Task to carry out — Print out the data below in full and exactly, skipping the pictures.

Data extract —
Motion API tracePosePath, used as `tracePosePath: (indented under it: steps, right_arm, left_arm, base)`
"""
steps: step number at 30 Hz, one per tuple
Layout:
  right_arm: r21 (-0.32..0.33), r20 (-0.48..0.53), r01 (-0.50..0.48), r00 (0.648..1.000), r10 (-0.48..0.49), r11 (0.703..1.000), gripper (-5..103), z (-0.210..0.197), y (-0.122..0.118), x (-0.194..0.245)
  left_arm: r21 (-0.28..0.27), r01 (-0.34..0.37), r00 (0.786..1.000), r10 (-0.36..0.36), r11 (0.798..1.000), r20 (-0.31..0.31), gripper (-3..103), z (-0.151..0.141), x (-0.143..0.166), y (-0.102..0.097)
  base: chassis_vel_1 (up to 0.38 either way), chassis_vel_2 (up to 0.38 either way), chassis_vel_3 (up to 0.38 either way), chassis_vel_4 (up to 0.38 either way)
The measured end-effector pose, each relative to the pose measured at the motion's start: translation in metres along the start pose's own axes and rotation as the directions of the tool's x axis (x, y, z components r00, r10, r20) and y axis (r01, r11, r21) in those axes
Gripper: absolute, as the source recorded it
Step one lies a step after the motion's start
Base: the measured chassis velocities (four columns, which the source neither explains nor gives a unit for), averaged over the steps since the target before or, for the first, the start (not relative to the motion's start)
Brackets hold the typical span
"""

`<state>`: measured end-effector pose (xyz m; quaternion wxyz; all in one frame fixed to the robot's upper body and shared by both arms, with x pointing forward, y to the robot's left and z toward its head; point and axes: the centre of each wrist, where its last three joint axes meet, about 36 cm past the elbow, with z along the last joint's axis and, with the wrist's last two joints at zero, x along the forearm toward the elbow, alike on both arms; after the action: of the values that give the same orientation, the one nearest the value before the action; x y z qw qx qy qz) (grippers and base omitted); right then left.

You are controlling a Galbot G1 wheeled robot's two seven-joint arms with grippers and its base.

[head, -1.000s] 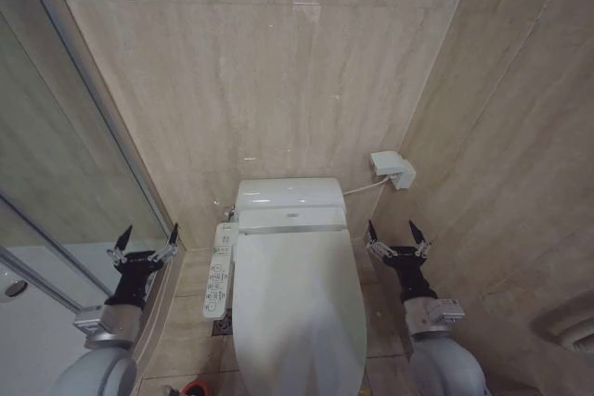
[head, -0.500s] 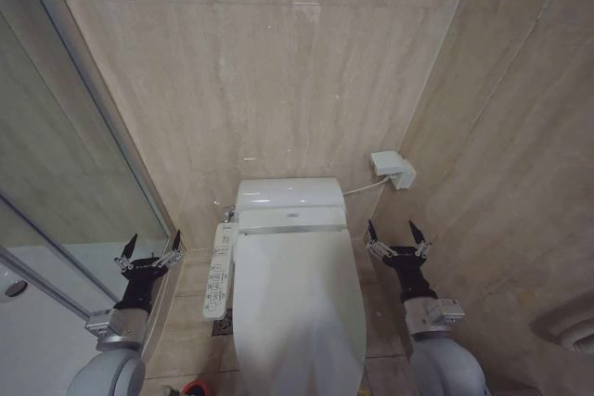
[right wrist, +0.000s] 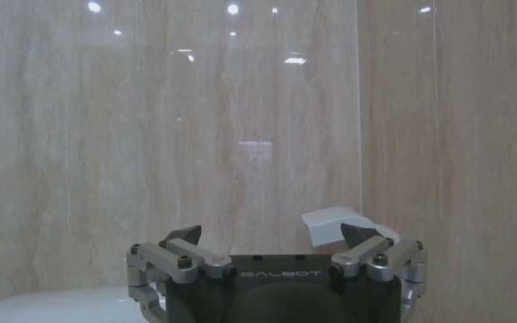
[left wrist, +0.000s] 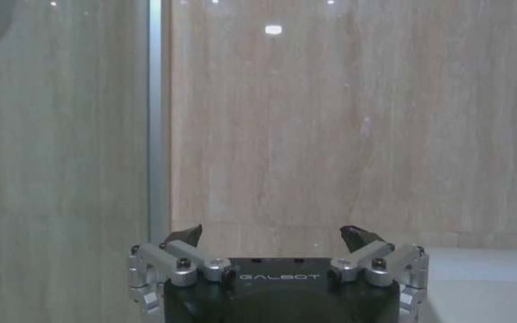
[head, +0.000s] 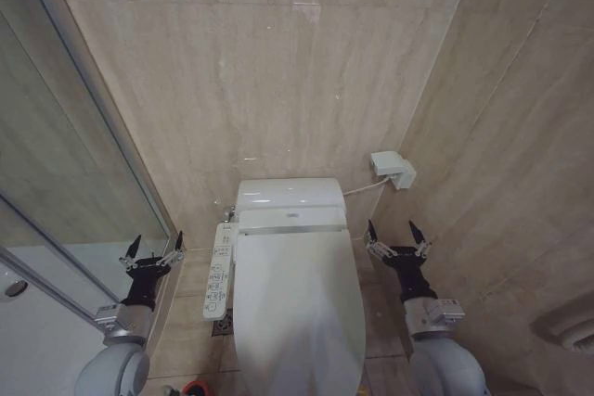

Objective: Open the toilet lid, clean the toilet bowl with a toilet brush, close the toilet lid, and flush.

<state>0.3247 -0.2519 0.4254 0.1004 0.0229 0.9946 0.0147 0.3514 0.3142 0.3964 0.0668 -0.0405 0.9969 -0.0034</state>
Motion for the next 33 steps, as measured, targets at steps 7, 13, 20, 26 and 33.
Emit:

Task result —
Motion API tracePosePath, used as `tracePosePath: (indented under it: steps, right_arm, left_arm, base)`
"""
steps: step number at 30 Hz, one per tuple
Layout:
  right_arm: r21 (-0.32..0.33), r20 (-0.48..0.53), r01 (-0.50..0.48), r00 (0.648..1.000), r10 (-0.48..0.49), r11 (0.703..1.000), gripper (-5..103), z (-0.210..0.197), y (-0.122..0.118), x (-0.194..0.245)
  left_arm: r21 (-0.28..0.27), r01 (-0.34..0.37), r00 (0.786..1.000), r10 (-0.36..0.36), r11 (0.798..1.000), r20 (-0.31..0.31), gripper (-3..103), z (-0.151..0.141), x (-0.143..0.166), y (-0.102..0.097)
  base: chassis_vel_1 (up to 0.38 either way), chassis_vel_2 (up to 0.38 either way), chassis_vel_3 (up to 0.38 either way), chassis_vel_4 (up to 0.38 either way)
The measured end-effector pose, each relative to the pose measured at the motion's start: translation in metres along the start pose's own axes and rotation as the directions of the tool's x axis (x, y, z components r00, r10, r20) and y axis (r01, r11, r21) in those axes
Gripper: absolute, as the source recorded it
Step one lies a step after the motion's start
Base: the measured chassis velocities (four columns, which the source neither explains nor gives a unit for), averaged over the steps since the target before or, for the first, the start (not relative to the motion's start)
Brackets hold the typical span
"""

`<state>`: measured end-effector pose (xyz m; quaternion wxyz; all in one frame fixed to the robot's upper body and shared by both arms, with x pointing forward, y to the robot's left and z toward its head; point and axes: the centre of each wrist, where its last three joint axes meet, about 36 cm past the elbow, with z along the last joint's axis and, with the wrist's last two joints at zero, x along the forearm toward the elbow, alike on both arms; after the action: of the values that give the same orientation, the one nearest the value before the action; x y z qw qx qy qz) (grippers and base omitted); right then left.

You are controlling a Galbot G1 wheeled robot's two seven-joint arms with grippers and its base.

[head, -1.000s] 
[head, -0.500s] 
[right wrist, +0.000s] 
[left wrist, +0.000s] 
[head, +0.000s] 

Objective: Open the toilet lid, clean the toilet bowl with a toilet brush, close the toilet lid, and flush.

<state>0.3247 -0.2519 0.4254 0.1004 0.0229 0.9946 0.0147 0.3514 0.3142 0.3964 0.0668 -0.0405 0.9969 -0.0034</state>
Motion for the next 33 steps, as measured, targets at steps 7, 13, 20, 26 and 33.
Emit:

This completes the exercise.